Impact on Businesses
By fully utilizing proactive tax planning, MAT completely prevents businesses from evading tax liabilities. It promotes tax justice by guaranteeing that all types of companies pay their fair share into our public coffers.
In lastly we would like to tell you Minimum Alternate Tax (MAT) is the 16th type among of types of direct taxes in india 2024
What About the Estate Tax?
We have described all the aspects of this Estate Tax very well for all of you below so that you can get maximum information about it.
Definition and Scope
This tax, also known as estate tax, inheritance tax or death duty, is levied on the entire value of the overall property of a deceased person before it is transferred to his heirs.

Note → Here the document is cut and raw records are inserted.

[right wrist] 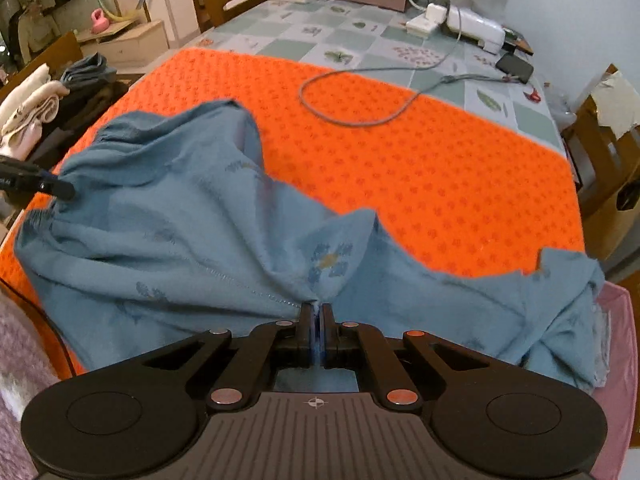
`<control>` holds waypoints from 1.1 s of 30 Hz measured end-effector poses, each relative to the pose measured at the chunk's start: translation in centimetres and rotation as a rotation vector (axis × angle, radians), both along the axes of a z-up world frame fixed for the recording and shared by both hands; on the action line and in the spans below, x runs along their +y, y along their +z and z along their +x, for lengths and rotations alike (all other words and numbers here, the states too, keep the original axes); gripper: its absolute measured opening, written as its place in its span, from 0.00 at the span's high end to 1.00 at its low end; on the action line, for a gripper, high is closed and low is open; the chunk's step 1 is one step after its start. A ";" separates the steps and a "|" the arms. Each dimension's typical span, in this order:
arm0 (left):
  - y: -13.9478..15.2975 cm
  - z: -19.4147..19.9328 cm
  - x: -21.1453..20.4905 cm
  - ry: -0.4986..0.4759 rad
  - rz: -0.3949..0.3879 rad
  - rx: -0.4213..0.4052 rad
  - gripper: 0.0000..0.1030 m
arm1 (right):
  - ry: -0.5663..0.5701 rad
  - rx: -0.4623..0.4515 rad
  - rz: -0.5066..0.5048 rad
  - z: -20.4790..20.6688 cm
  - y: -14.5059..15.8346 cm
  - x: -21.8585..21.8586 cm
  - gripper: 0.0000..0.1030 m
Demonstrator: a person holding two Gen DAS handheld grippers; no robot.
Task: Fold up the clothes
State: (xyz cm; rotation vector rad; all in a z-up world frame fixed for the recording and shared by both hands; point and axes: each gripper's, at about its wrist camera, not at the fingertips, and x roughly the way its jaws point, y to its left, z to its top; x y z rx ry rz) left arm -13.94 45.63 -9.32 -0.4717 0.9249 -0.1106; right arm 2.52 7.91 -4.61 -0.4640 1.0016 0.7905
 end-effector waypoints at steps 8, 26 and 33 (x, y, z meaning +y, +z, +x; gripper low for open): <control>-1.8 0.8 1.8 0.029 -0.060 0.045 0.52 | 0.112 -0.073 -0.021 -0.5 0.1 1.7 0.89; 1.6 -0.4 -3.6 -0.125 -0.041 -0.024 0.46 | 0.334 -0.198 -0.075 -0.9 1.6 6.7 0.64; 2.3 -1.1 -4.9 -0.152 0.069 -0.044 0.46 | 0.297 -0.028 0.080 -1.5 2.5 12.4 0.65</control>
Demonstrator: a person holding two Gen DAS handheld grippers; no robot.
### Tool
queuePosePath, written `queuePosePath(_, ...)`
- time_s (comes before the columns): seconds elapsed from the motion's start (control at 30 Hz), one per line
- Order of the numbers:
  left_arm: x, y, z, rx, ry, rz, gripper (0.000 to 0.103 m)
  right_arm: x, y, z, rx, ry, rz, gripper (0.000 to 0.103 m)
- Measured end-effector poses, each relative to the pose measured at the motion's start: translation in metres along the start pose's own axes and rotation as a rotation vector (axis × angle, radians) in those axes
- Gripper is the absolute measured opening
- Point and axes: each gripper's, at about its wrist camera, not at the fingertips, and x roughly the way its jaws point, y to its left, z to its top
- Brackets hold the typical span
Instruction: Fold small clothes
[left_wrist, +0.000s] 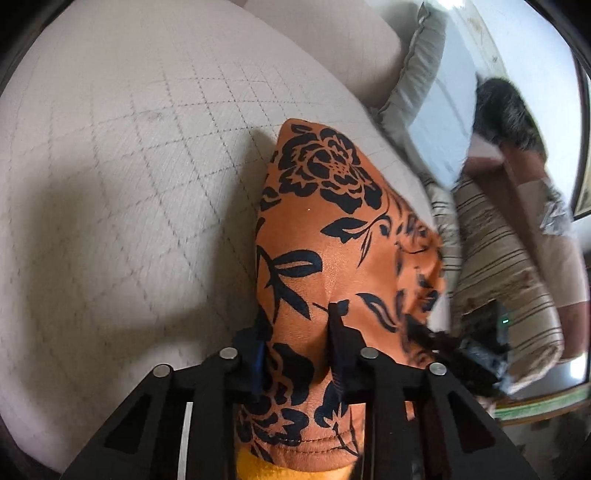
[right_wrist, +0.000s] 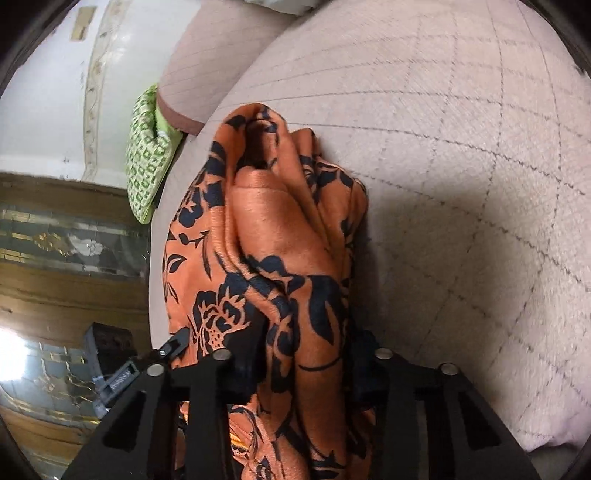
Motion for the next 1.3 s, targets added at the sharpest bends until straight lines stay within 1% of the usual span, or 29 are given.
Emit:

The primary purpose of this tax was to ensure that all property transfers between generations were taxed and to prevent wealth from being wholly concentrated in the hands of a limited number of people.
Abolition of Estate Tax
Our country India decided to completely abolish estate tax in 1985 itself as a result of its inefficient use and difficult management. And India has never imposed a direct inheritance tax since that time.
Impact of Abolition
The process of transferring property after death was greatly simplified by eliminating estate taxes. But the tax completely eliminated a potential revenue source for the state, leading to ongoing debate over whether such a tax should be reintroduced.
In lastly we would like to tell you Estate Tax is the 17th type among of types of direct taxes in india 2024
In Conclusion
Direct taxes are the most critical factor in determining India’s economy. They not only give the government the money it needs to finance most public services and other infrastructure, but they are also actively used in the fight against inequality by distributing most of the wealth.
Information about the various forms of direct taxes and their consequences is very helpful in assisting the general public and especially corporate entities to coordinate their actions in a way that does not violate the country’s tax laws.
Therefore, one can anticipate that with the further development of the Indian economy and its progressive integration into the world economy, the Indian tax system will also undergo constant changes and face new challenges in the world economy.
FAQs
Q1. What is the difference between direct and indirect taxes?
A1. Direct taxes are levied directly on the income or wealth of individuals or organizations, such as income tax and wealth tax. Indirect taxes, like GST, are imposed on goods and services and are collected by intermediaries (like retailers) from consumers.
Q2. How does the government use the revenue collected from direct taxes?
A2. Revenue from direct taxes is mainly used to finance public services such as infrastructure, education, healthcare, and defense. It also supports welfare programs and helps reduce the fiscal deficit.
Q3. Are there any direct tax incentives available for startups in India?
A3. Yes, the Government of India offers various direct tax incentives to startups, including tax holidays, lower corporate tax rates, and exemption from certain types of income taxes, especially for startups recognized under the Startup India initiative.
Q4. What is the role of the Central Board of Direct Taxes (CBDT) in India?
A4. The CBDT is responsible for administering direct tax laws in India, including the formulation of policies, supervision of tax collection, and ensuring compliance with tax regulations.
Q5. Can individuals get refunds on direct taxes?
A5. Yes, if a person has paid more tax than their actual liability (for example, through advance tax or TDS), they can claim a refund. Refunds are processed by the Income Tax Department after verifying the tax returns filed by the taxpayer.